The FastAPI server will be displayed via Swagger at localhost:8082/api.html. From here you can do various operations, a few of which we’ll explore now.

Step 3: Querying Near Infrared (NIR) Data for Vegetation Health

Enter the following query into the /search Post endpoint in the Swagger UI.


{
   "terms" : {
     "eo:bands" : [ "nir", "red" ],
     "minimumshouldmatch" : 1
   },
   "geodistance": {
      "distance": "10km",
      "proj:centroid": {
         "lat": -72.36312264511113,
         "lon": 177.49505051948472
      }
   }
}

This will allow us to explore near-infrared (NIR) and red band data within 10km of a given centroid. With vegetation in the NIR band being highly reflective due to chlorophyll, we can determine the level of photosynthetic activity in plants, a key indicator of plant health.

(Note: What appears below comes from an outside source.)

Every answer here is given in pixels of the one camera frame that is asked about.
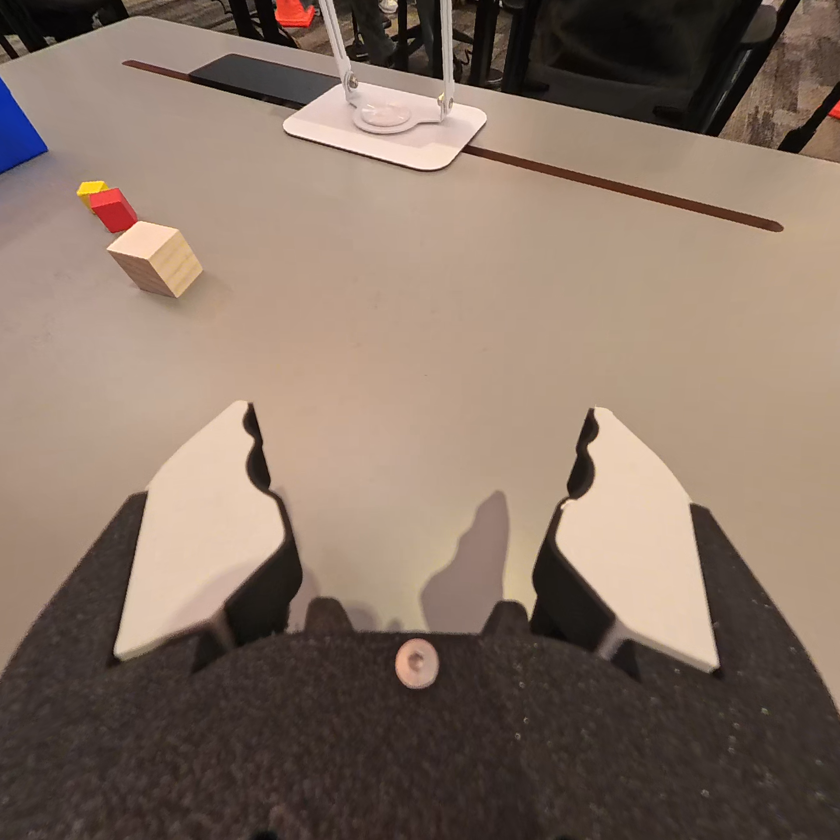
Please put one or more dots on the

This application can be especially useful in precision agriculture. For instance, a user could apply this query to identify areas of a field showing signs of stress or reduced growth. By combining NIR data with geospatial analytics, agronomists could identify potential problems such as nutrient deficiencies, water stress, or disease, enabling early interventions. This not only optimizes crop yields but also minimizes the use of resources like water and fertilizer by targeting specific areas of concern.

Step 4: Filtering by Cloud Cover using Lucenia Analytics

In addition to filtering by bands and proximity, the query can be extended with a histogram aggregation to analyze cloud cover in the dataset. By adding a bucket aggregation on the eo:cloudcover field, the results can be grouped into different cloud cover intervals, say every 25%. This would look something like:


{
  "aggs" : {
    "cloud_cover_histogram" : {
      "histogram" : {
        "field" : "eo:cloudcover",
        "interval" : 25
      }
    }
  }
}

This aggregation prioritizes imagery with lower cloud cover, enabling users to find images that balance quality and availability.

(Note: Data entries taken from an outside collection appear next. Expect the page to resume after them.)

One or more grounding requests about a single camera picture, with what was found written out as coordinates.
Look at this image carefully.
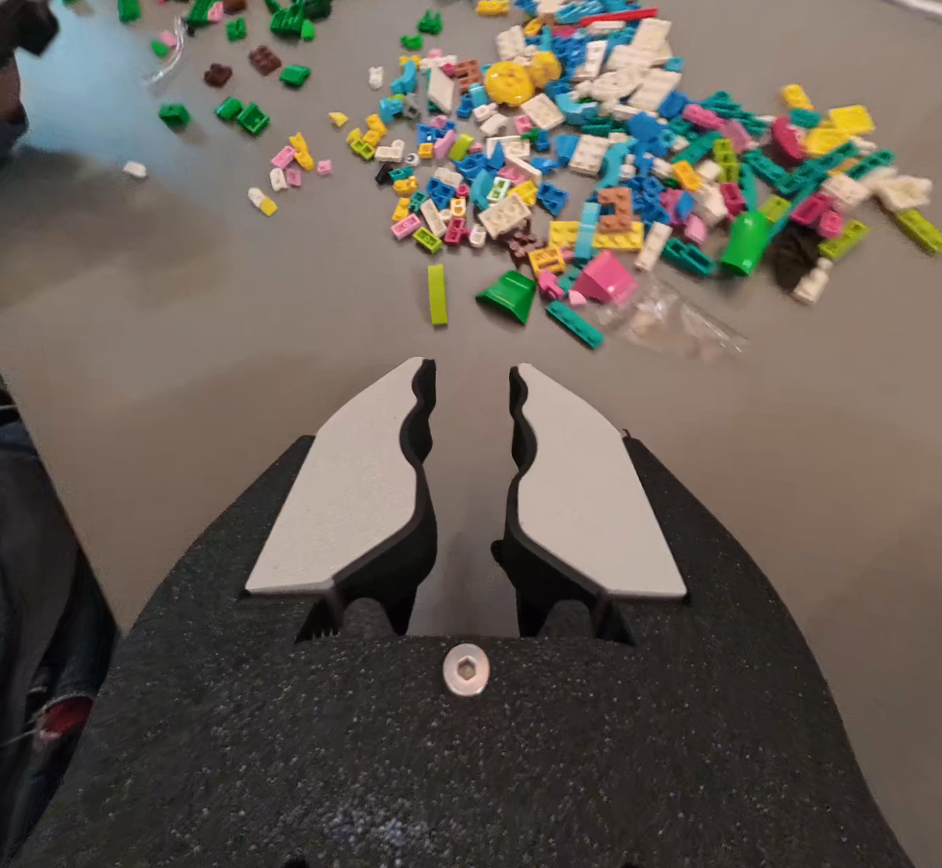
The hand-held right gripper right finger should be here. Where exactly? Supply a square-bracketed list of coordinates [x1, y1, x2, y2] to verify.
[491, 362, 689, 647]

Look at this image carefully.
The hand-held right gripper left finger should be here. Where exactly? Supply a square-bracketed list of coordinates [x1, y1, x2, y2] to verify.
[243, 356, 440, 639]

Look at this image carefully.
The teal lego plate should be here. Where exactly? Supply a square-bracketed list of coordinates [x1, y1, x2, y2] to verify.
[545, 300, 605, 349]

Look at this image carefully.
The clear curved lego piece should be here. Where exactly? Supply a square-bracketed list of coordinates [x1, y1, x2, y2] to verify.
[144, 16, 186, 86]

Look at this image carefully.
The pile of colourful lego pieces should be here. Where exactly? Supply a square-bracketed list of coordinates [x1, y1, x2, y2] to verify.
[346, 0, 942, 368]

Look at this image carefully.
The clear plastic bag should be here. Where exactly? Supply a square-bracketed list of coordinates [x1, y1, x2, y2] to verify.
[600, 279, 748, 361]

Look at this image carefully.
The person's jeans leg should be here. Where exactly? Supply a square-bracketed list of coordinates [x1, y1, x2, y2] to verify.
[0, 375, 122, 868]

Wrapping Up and Next Steps

By combining STAC with Lucenia, users can quickly search and sort through huge amounts of geospatial data to get answers to questions that might take significantly longer given other forms of analysis. This type of querying enables geospatial experts to find exactly what they need from vast catalogs, making data more actionable.

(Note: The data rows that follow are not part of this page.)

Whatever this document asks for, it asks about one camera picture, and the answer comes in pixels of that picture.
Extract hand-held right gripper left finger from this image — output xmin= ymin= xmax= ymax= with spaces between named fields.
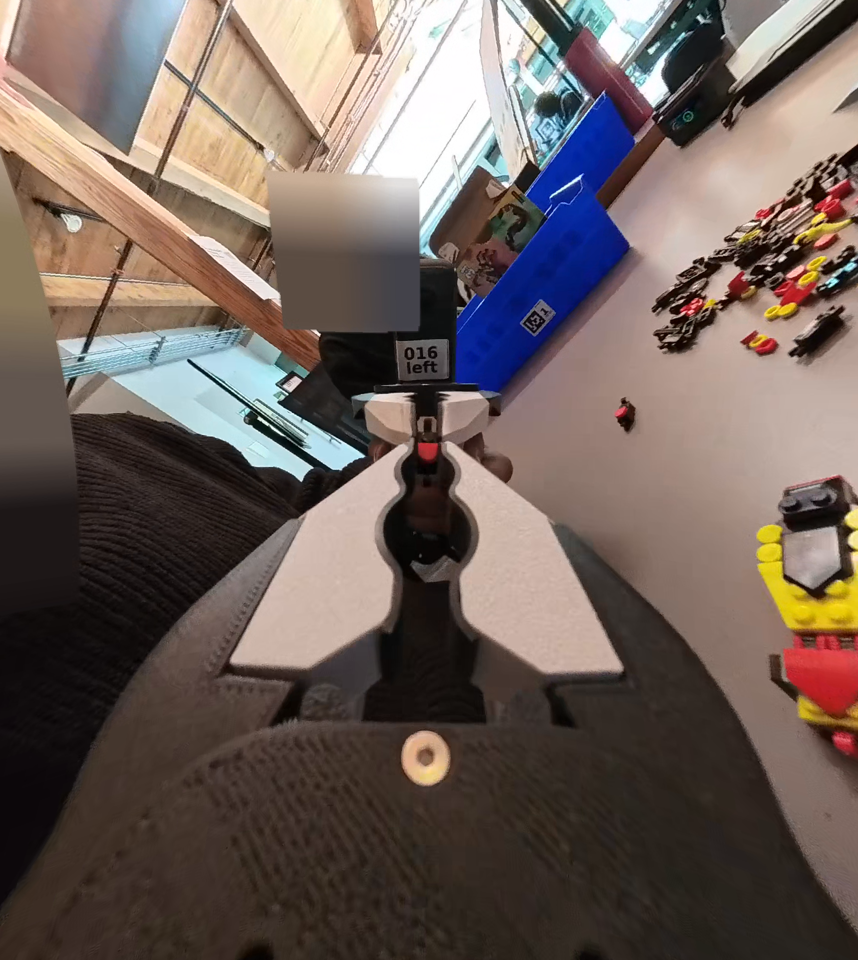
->
xmin=228 ymin=442 xmax=409 ymax=720

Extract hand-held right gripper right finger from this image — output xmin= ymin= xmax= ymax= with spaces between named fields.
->
xmin=444 ymin=444 xmax=625 ymax=721

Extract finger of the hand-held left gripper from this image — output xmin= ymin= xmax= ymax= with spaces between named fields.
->
xmin=364 ymin=395 xmax=421 ymax=455
xmin=436 ymin=394 xmax=491 ymax=448

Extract pile of lego pieces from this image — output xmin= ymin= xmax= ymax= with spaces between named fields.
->
xmin=651 ymin=120 xmax=858 ymax=357

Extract person's left forearm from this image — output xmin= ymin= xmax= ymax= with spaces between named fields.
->
xmin=290 ymin=453 xmax=385 ymax=519

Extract cardboard lego box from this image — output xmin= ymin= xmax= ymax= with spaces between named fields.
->
xmin=429 ymin=166 xmax=550 ymax=301

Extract yellow red lego car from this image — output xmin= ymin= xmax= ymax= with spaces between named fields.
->
xmin=756 ymin=473 xmax=858 ymax=759

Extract blue bin with white tag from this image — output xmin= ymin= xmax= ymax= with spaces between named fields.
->
xmin=457 ymin=176 xmax=631 ymax=393

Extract person's black sweater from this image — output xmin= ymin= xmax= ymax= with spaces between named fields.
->
xmin=0 ymin=412 xmax=370 ymax=960

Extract blue plastic bin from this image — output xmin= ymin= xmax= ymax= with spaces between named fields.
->
xmin=541 ymin=93 xmax=636 ymax=219

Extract dark red cushion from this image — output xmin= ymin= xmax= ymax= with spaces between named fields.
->
xmin=564 ymin=28 xmax=656 ymax=129

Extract black device green light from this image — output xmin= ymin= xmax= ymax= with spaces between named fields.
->
xmin=654 ymin=45 xmax=737 ymax=147

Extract wooden ceiling beam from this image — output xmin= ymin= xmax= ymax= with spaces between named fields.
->
xmin=0 ymin=60 xmax=325 ymax=369

Further, not out of the realm of possibility, is leveraging LLMs and AI to convert natural language queries into structured search queries. So given a query such as, “Give me satellite imagery containing near/infrared bands around this [soybean field], ranked by cloud cover,” and getting an output, the barrier to turning heaps of data into actionable information will have been vastly lowered.